Mahfil ne anlama gelmektedir?

İslâm mimarisinin dinî yapılarından olan camilerde etrafı parmaklıklarla çevrilmiş yahut yerden yüksek yapılmış olan yerin adına mahfil denilir. Müezzinlerin, son cemaat yerlerinde, namaz kılanlara, imamın tekbirlerini tekrar ederek, cemaate uymalarını sağlamak için, caminin arka kısmında yer alır. Bilhassa büyük camilerde müezzinlerin vazife görmeleri için yapılan bu mahfiller binanın en elverişli yerine yerleştirilmiştir. İslâm mâbedlerinde halifelerin, hükümdarların veya bu iki niteliği şahsında birleştiren devlet başkanlarının maiyetleriyle birlikte namaz kılmasına tahsis edilen birimler maksûre veya mahfil olarak adlandırılmıştır.

Makberiyye ne demektir?

Mescid-i Nebevî’de Resûl-i Ekrem’in minberinin kuzeyinde Bilâl-i Habeşî’nin müezzinlik yaptığı yerde bulunan müezzin mahfili “makberiyye” adıyla meşhur olmuştur.
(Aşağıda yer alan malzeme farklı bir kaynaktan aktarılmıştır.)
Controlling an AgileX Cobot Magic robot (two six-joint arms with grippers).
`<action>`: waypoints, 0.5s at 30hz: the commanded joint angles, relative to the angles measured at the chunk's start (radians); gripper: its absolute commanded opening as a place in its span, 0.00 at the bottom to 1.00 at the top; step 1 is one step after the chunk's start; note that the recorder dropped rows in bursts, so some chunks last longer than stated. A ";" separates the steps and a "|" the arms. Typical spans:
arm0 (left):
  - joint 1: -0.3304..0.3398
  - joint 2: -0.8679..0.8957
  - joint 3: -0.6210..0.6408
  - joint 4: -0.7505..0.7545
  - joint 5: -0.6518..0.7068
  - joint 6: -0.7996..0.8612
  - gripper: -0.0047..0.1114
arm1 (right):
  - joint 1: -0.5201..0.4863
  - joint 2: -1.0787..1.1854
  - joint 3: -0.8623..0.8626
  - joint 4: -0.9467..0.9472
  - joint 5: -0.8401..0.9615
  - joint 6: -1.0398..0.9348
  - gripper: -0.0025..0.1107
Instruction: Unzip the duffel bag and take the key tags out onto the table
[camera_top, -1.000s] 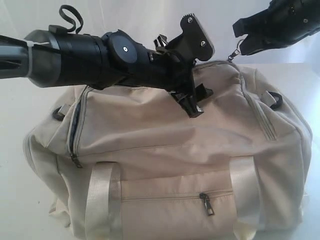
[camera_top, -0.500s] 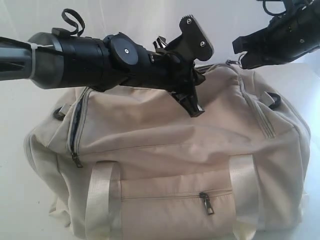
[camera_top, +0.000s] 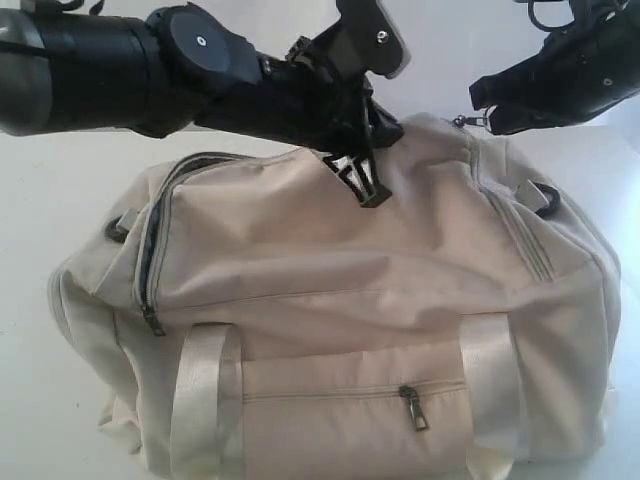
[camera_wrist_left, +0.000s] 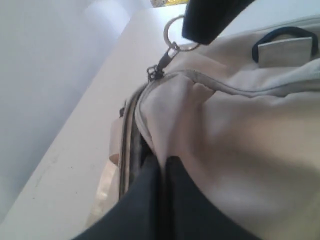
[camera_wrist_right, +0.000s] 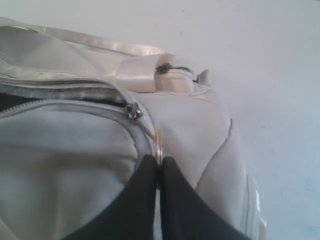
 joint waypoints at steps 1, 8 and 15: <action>0.068 -0.019 -0.002 -0.021 0.137 -0.076 0.04 | -0.010 -0.009 0.004 -0.004 0.009 -0.003 0.02; 0.107 -0.019 -0.002 -0.019 0.206 -0.149 0.04 | -0.010 -0.020 0.004 -0.002 0.114 0.023 0.02; 0.107 -0.019 -0.002 -0.019 0.209 -0.168 0.04 | -0.010 -0.097 0.007 -0.002 0.156 0.023 0.02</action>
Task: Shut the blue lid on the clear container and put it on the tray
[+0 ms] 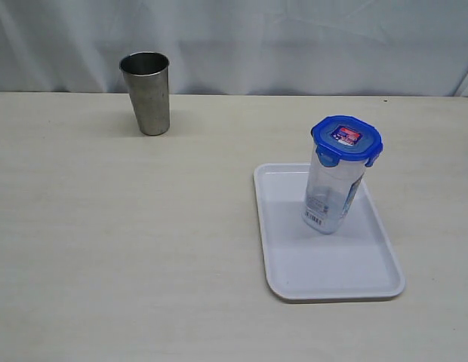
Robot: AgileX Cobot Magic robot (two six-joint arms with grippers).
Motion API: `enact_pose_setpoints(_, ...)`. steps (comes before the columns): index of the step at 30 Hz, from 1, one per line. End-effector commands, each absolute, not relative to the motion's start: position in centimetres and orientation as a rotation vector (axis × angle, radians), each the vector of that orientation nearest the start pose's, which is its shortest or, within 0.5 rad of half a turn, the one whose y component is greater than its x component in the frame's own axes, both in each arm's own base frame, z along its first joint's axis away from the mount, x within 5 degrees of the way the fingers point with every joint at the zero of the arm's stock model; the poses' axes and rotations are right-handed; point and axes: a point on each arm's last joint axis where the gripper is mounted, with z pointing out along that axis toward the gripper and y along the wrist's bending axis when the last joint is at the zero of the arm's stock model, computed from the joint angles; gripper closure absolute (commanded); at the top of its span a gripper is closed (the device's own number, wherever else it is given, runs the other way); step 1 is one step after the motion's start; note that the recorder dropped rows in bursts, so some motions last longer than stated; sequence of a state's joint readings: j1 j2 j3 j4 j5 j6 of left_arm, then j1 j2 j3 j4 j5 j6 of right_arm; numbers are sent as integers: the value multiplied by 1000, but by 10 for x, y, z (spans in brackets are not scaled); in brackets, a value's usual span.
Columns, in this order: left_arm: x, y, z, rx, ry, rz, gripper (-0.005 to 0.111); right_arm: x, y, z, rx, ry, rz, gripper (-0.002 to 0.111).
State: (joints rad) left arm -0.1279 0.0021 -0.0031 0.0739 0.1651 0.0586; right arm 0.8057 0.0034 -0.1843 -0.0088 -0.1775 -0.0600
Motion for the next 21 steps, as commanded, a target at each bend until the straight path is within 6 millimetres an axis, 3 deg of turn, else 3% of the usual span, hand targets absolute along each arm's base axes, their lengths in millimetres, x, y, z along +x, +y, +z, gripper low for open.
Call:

Mescid-i Nebevî’ye ilk mahfili yaptıran kişi kimdir?

Mescid-i Nebevî’ye ilk mahfili (maksûre) Hz. Ömer’in namaz kıldırırken şehid edilmesini dikkate alan Hz. Osman yaptırmıştır.
Aslında İslâm dininin özüne ters düşen ve hem Asr-ı saâdet’te hem de ilk üç halifenin zamanında görülmeyen bu uygulamanın ikinci halife Hz. Ömer’in camide şehit edilmesi üzerine emîrü’l-mü’minînin hayatını güvenlik altına almak için başlatıldığı, ilk defa üçüncü halife Hz. Osman’ın Medine’deki Mescid-i Nebevî’de maksûre olarak adlandırılan, zemini yükseltilmiş ve çevresi kuşatılmış bir mahalde namaz kılmayı âdet edindiği bilinmektedir. Dört halife döneminin sona ermesi ve Emevîler’in saltanat kurumunu ihdas ederek hilâfetle birleştirmeleriyle iyice güçlenen bu gelenek, Emevîler’in ardından İslâm dünyasında hâkimiyet kuran diğer hânedanlarca da devam ettirilmiştir. 

Hünkar Mahfili ne demektir?

Osmanlı döneminde ise padişahlar için yapılmış olanlarına "Hünkar Mahfili", müezzinler için yapılmış olanlarına "müezzin mahfili" denmiştir. 
Mahfil-i hümâyûn” olarak adlandırılan bu birimler padişahların cuma ve bayram namazlarını, ayrıca kandil gecelerinde yatsı namazlarını bulundukları şehirde selâtin camilerinden birinde eda etmeleri söz konusu olduğundan daha ziyade Osmanlı başşehirlerindeki camilerde görülmekte, özellikle Edirne ve İstanbul’daki cami mimarisinin önemli bir parçasını oluşturmaktadır.

  • Anadolu Türk mimarisinde mahfil uygulamasının erken örneği Divriği Kale Camii’nde görülmektedir (576/1180-81). 
  • Osmanlı camileri içinde hünkâr mahfiline sahip olduğu kesin olarak bilinen en eski tarihli yapı Bursa’da Çelebi Sultan Mehmed’in yaptırdığı Yeşilcami’dir (822/1419). 
  • İstanbul’da Fâtih Sultan Mehmed dönemine (1451-1481) ait hünkâr mahfilleri ortadan kalkmış bulunduğundan Osmanlı mimarisi tarihinde Bursa Yeşilcami’dekinden sonra bilinen en eski hünkâr mahfili Edirne’deki Beyazıt Camii’nde (893/1488) yer almaktadır. 
  • İstanbul’daki selâtin camilerinde, özgün biçimiyle günümüze ulaşabilmiş ilk hünkâr mahfili Beyazıt (II.) Camii’ndedir (911/1505).